Abiola at Foreign Dispatches has another blog, Tech Notes. Just have your thinking cap on if you visit, because this:
A very interesting Slashdot discussion is going on about the pros and cons of learning assembly language. Although I'm familiar with more than one assembly language myself, including Motorola 68000, DEC Alpha and (yuck!) Intel x86, I'm personally of the opinion that unless one is working in a field like game development or numerical computing where top performance is the utmost prioirity, messing about with assembly is mostly a waste of time, and performance improvements are better obtained by focusing on algorithms, i/O and program architecture. Even the most carefully hand-optimized piece of assembly code that happens to use an O(n2) algorithm like bubble sort will eventually be outperformed by a piece of Perl or VB6 code that uses an O(n log n) alternative like merge sort.For numerical computation, game development or anywhere else where access to the SIMD functionality included in most modern-day CPUs is vital, intimate knowledge of assembly-language will continue to be vital, as it will be for those who have to work at the systems level, e.g. low-level driver writers and the like.

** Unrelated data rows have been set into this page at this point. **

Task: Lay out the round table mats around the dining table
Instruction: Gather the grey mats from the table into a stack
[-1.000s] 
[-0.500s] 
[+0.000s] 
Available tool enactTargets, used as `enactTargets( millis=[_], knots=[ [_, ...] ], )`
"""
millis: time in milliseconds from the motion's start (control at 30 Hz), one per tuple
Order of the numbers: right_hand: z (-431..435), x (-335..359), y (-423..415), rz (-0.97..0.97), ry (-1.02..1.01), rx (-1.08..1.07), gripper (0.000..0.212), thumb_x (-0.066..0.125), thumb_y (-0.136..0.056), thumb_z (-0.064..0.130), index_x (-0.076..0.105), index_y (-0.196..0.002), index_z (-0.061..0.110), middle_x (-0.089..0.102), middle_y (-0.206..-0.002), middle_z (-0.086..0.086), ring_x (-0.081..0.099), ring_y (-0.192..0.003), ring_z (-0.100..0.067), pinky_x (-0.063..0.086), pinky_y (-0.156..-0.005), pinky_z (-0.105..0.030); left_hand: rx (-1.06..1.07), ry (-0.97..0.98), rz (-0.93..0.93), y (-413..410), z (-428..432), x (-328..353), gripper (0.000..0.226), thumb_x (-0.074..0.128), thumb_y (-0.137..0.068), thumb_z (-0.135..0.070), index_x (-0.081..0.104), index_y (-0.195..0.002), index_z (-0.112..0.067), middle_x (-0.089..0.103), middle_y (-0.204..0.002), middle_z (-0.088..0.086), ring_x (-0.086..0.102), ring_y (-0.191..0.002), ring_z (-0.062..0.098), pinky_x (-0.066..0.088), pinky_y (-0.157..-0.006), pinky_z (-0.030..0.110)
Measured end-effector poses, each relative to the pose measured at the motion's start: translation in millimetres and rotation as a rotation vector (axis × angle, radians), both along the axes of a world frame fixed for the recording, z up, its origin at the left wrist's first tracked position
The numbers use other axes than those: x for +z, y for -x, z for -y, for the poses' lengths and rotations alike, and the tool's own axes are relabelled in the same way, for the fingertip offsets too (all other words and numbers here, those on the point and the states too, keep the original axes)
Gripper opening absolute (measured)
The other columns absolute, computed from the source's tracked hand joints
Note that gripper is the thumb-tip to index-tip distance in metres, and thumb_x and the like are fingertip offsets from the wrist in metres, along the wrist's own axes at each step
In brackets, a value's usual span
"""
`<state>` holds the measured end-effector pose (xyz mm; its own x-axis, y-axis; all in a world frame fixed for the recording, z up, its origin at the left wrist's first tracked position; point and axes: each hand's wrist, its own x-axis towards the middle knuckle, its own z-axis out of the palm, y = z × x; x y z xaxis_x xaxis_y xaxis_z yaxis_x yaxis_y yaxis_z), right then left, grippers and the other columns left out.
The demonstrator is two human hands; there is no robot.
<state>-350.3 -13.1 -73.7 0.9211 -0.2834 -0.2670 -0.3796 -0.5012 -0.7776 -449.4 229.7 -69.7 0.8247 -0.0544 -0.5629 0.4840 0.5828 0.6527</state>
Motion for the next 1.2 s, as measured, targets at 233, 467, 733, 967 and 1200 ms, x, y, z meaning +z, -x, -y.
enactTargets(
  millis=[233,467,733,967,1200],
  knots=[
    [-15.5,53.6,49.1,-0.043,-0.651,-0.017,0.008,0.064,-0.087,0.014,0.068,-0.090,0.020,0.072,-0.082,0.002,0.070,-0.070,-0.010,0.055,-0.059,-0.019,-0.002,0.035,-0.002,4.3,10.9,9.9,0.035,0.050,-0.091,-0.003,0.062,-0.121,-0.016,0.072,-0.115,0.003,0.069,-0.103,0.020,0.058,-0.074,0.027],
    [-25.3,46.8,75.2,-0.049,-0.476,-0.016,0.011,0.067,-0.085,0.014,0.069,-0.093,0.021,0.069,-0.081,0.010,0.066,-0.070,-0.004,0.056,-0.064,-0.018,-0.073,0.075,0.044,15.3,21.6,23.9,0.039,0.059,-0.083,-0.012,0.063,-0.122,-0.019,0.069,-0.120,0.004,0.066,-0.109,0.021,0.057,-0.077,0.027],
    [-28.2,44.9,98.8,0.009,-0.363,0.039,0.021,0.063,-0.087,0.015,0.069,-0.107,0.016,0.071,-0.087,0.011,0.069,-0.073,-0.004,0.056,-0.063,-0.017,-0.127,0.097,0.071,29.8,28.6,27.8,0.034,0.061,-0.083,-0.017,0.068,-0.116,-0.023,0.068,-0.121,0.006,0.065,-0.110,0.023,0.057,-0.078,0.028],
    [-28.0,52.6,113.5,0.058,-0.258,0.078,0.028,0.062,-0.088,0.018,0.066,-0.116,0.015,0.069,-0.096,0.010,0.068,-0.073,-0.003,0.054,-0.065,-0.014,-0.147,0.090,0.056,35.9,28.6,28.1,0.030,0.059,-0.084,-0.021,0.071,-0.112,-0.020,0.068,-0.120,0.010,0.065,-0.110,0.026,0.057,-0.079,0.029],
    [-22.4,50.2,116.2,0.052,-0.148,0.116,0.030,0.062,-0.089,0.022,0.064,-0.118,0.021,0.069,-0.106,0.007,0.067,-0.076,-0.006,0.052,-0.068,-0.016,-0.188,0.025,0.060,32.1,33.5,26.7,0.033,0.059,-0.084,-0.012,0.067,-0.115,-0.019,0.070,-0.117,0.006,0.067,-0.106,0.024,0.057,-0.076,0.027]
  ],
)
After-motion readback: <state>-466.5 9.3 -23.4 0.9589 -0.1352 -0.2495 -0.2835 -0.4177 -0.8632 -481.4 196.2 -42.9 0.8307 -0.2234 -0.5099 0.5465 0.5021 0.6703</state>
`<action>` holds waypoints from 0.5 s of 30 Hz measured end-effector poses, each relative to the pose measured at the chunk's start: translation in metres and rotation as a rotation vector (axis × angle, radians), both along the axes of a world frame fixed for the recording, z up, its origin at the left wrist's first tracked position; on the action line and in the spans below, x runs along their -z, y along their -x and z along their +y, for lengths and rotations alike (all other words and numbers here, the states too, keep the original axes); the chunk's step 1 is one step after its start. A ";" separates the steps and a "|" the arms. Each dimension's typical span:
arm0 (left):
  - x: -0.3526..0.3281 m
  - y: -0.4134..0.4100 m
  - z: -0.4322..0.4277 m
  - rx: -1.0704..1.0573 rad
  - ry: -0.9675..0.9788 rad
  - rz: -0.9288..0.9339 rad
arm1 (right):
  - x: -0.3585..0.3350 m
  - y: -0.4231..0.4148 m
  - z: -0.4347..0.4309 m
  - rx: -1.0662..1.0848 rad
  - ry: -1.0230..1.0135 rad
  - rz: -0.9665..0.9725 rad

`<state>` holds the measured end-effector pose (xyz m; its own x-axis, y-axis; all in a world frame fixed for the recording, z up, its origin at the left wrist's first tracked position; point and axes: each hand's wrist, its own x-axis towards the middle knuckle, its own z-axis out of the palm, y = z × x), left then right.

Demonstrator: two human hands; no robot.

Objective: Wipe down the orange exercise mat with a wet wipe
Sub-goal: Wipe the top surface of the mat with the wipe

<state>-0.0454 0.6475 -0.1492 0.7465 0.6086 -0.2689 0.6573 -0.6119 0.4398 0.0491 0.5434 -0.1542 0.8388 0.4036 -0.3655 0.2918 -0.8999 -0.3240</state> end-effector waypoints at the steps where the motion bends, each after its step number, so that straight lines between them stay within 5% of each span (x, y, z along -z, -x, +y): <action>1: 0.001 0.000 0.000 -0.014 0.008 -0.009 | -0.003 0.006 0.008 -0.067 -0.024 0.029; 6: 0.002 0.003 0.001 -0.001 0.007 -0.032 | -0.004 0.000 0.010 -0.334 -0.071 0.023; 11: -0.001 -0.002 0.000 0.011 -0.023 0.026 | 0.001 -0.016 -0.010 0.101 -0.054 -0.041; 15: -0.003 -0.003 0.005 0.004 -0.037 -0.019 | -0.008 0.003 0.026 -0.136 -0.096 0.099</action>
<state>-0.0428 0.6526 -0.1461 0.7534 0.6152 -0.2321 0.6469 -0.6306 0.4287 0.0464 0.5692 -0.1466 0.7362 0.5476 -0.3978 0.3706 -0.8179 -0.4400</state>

For the vast majority of programmers outside these fields, knowledge of assembly language is only important insofar as it is difficult to do binary-level debugging without it, as is often necessary when source-code is not available. Fiddling about with register instructions and so forth is a massive drain of developer time and energy which can be put to more profitable uses, and the worst thing of all is that in most cases, the hand-tweaked code people come up with will actually turn out to be slower than what they'd have obtained had they left the optimizing to a decent compiler.
Back in MS-DOS days, you HAD to know some assembly language because the system call API was in assembly (int 21, anyone?). Comes Windows and the idea of writing whole programs in assembly because as absurd as writing them in C (C was more absurd because it gave you the illusion of help whereas in assembly you KNEW you were on your own).